William Shakespeare, Mark Twain, and Kurt Vonnegut knew the power of humor. It’s a great tool to leverage when writing. In this week’s blog, author Diane Kelly explains that humor is mighty: bringing levity to tense dramas, intensifying others, and even making characters appear more clever. Laugh on!

Happy Reading!


Comedy That Kills

By Diane Kelly

Murder and laughter might not seem to go hand in hand, but the contrast between humor and horror can take an ordinary book and amp it up to extraordinary.

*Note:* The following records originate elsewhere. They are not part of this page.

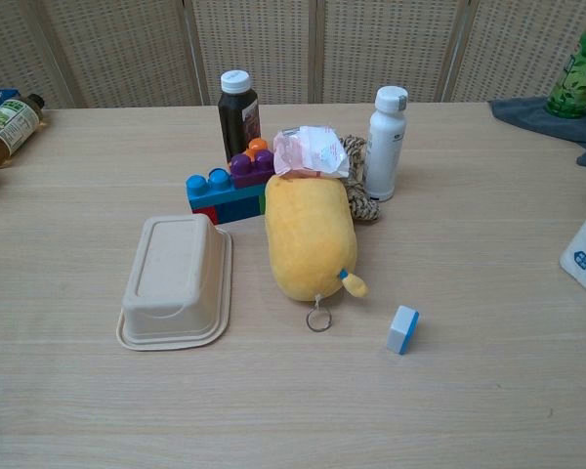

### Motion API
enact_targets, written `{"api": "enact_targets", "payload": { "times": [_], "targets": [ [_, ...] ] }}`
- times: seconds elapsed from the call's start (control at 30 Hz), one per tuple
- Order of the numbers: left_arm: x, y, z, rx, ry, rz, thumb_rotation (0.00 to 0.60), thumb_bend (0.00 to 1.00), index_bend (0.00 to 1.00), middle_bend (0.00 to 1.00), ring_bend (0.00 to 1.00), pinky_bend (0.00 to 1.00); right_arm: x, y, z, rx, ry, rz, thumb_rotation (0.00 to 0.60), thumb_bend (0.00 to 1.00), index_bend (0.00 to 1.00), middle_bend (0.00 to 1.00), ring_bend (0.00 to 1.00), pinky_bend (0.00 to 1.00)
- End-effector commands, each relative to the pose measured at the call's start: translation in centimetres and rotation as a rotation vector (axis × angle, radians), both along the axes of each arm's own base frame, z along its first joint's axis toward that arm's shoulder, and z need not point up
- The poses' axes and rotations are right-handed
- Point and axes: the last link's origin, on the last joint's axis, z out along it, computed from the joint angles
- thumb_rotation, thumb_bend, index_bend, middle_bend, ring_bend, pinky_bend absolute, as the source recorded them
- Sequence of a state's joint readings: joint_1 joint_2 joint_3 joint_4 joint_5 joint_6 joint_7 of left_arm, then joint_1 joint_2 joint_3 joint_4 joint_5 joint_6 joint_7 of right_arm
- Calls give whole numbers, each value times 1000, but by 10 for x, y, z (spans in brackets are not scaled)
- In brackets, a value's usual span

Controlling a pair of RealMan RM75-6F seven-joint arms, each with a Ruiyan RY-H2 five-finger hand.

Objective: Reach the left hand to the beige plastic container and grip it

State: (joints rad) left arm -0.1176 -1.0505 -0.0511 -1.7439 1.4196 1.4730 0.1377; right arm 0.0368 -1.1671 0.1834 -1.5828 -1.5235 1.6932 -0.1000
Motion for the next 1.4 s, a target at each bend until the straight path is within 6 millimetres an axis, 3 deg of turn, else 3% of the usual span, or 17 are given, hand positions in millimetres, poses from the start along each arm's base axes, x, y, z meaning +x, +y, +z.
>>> {"api": "enact_targets", "payload": {
  "times": [0.03,0.27,0.37,0.5,0.8,1.07,1.4],
  "targets": [
    [-1,0,-1,-4,1,2,600,0,136,0,0,0,-1,0,3,-4,-17,-7,600,0,0,0,0,0],
    [-6,-2,-9,-56,82,-15,600,0,126,0,0,0,2,1,5,-8,-42,2,600,0,0,0,0,0],
    [-6,7,-18,-150,145,-79,600,0,84,0,0,0,2,1,4,-3,-51,-1,600,0,0,0,0,0],
    [12,33,-31,-305,250,-313,600,0,1,0,0,0,3,1,2,4,-62,-3,600,0,0,0,0,0],
    [51,68,-76,-546,428,-684,600,0,0,0,0,0,5,3,6,0,-99,3,600,0,0,0,0,0],
    [69,77,-116,-683,543,-767,600,0,0,0,0,17,6,4,10,-10,-132,1,600,0,0,0,0,0],
    [90,99,-150,-700,612,-818,600,0,0,0,0,45,6,4,11,-8,-151,2,600,0,0,0,0,0]
  ]
}}
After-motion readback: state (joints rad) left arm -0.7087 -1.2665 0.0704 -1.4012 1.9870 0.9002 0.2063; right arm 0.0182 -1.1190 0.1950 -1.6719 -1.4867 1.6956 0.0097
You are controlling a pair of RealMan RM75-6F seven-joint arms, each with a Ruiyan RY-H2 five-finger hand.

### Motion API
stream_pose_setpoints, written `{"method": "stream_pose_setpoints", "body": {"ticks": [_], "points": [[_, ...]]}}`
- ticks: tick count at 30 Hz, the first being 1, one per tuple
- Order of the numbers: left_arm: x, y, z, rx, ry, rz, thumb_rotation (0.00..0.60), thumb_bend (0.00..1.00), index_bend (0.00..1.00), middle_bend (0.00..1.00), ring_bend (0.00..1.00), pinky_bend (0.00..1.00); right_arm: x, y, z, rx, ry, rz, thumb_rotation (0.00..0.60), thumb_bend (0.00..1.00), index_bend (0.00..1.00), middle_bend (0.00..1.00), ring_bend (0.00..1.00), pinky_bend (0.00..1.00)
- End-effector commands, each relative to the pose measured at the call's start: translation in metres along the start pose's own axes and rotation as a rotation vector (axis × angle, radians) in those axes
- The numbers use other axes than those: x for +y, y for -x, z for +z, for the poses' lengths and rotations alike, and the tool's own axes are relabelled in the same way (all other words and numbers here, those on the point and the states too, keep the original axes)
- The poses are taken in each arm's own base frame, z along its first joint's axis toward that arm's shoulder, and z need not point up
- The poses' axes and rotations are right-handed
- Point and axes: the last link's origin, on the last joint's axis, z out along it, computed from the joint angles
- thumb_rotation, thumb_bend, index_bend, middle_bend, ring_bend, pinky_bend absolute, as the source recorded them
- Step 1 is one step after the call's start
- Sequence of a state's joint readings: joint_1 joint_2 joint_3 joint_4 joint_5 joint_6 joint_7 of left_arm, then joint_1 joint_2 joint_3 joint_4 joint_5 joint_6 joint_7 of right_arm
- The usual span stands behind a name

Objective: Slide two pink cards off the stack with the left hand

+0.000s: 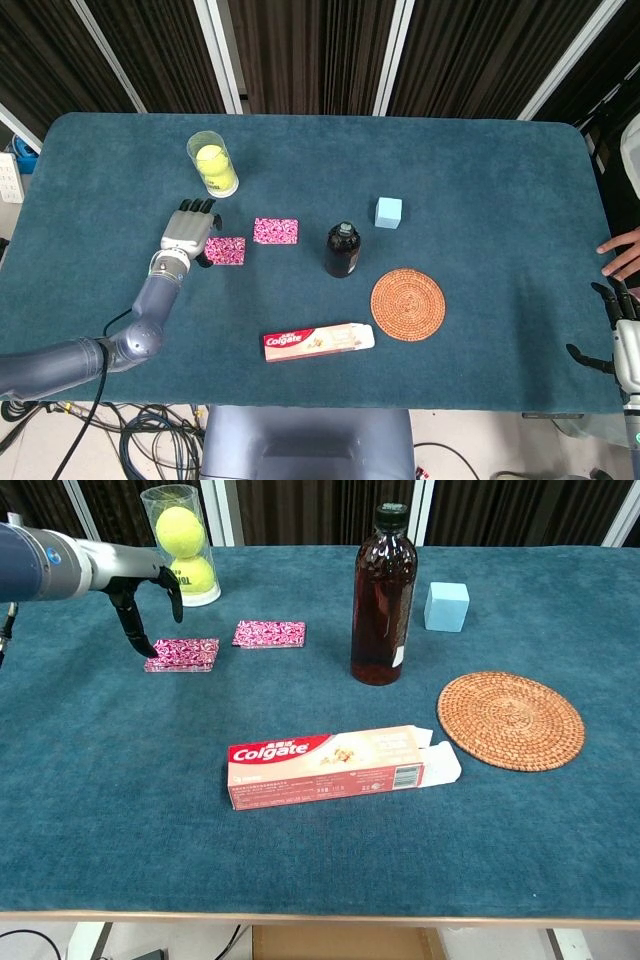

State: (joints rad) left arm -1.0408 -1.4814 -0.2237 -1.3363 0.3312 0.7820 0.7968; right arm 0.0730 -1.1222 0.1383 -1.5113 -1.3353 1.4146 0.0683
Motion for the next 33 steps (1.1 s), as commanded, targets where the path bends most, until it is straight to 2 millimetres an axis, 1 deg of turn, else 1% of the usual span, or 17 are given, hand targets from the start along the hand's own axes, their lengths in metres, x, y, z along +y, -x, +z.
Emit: {"method": "stream_pose_setpoints", "body": {"ticks": [1,10,26,33], "points": [[0.005,0.004,0.004,-0.010,0.002,0.000,0.600,0.16,0.40,0.11,0.00,0.00,0.001,-0.001,0.000,0.003,0.002,0.002,0.600,0.11,0.13,0.06,0.13,0.23],[0.013,0.010,0.008,-0.028,-0.010,0.012,0.600,0.16,0.39,0.11,0.00,0.00,0.001,-0.001,0.000,0.001,-0.002,0.007,0.600,0.11,0.13,0.06,0.13,0.23],[0.024,0.011,0.014,-0.033,-0.010,0.020,0.600,0.16,0.41,0.11,0.00,0.00,0.001,0.000,0.001,-0.005,-0.003,0.008,0.600,0.11,0.13,0.06,0.13,0.23],[0.023,0.012,0.014,-0.042,-0.018,0.029,0.600,0.16,0.42,0.11,0.00,0.00,0.001,0.000,0.001,-0.006,-0.002,0.008,0.600,0.11,0.13,0.06,0.13,0.23]]}}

Humor techniques add tools to a writer’s toolbox, giving an author more flexibility and options as they develop their stories.

When I began writing, I knew only that I wanted to write about strong, feisty female lead characters that were matched with an equally strong male lead. I didn’t set out to write mysteries or funny books. It wasn’t until my third manuscript (the first that sold), that I realized romantic mystery was my genre and that my humorous voice would set my work apart. Once I realized this, I vowed to learn everything I could about writing comedy.

Perhaps the most surprising thing I learned is that there is a place for humor in every book. Whether it is infrequent touches of dark humor in a gritty thriller or laugh-out-loud moments in comedic crime capers like mine, humor has a home in every written work.

What can humor do for you? So many things.

First, humor can stretch a book’s emotional impact. Readers relate with characters and engage with a book via emotion. While many murder mysteries and thrillers set a reader’s heart to pumping and palms to sweating, not many give the reader the extra emotional hit of humor. Add a well-placed laugh or even just a note or two of clever irony to your stories and you’ll give the reader a broader emotional experience.

On a related note, humor can act as a breath of fresh air for a reader after an author has put them through the wringer. Too much nonstop tension can overwhelm a reader. A humorous passage placed after a particularly intense scene can give the reader some comic relief and allow them to better tolerate what will follow.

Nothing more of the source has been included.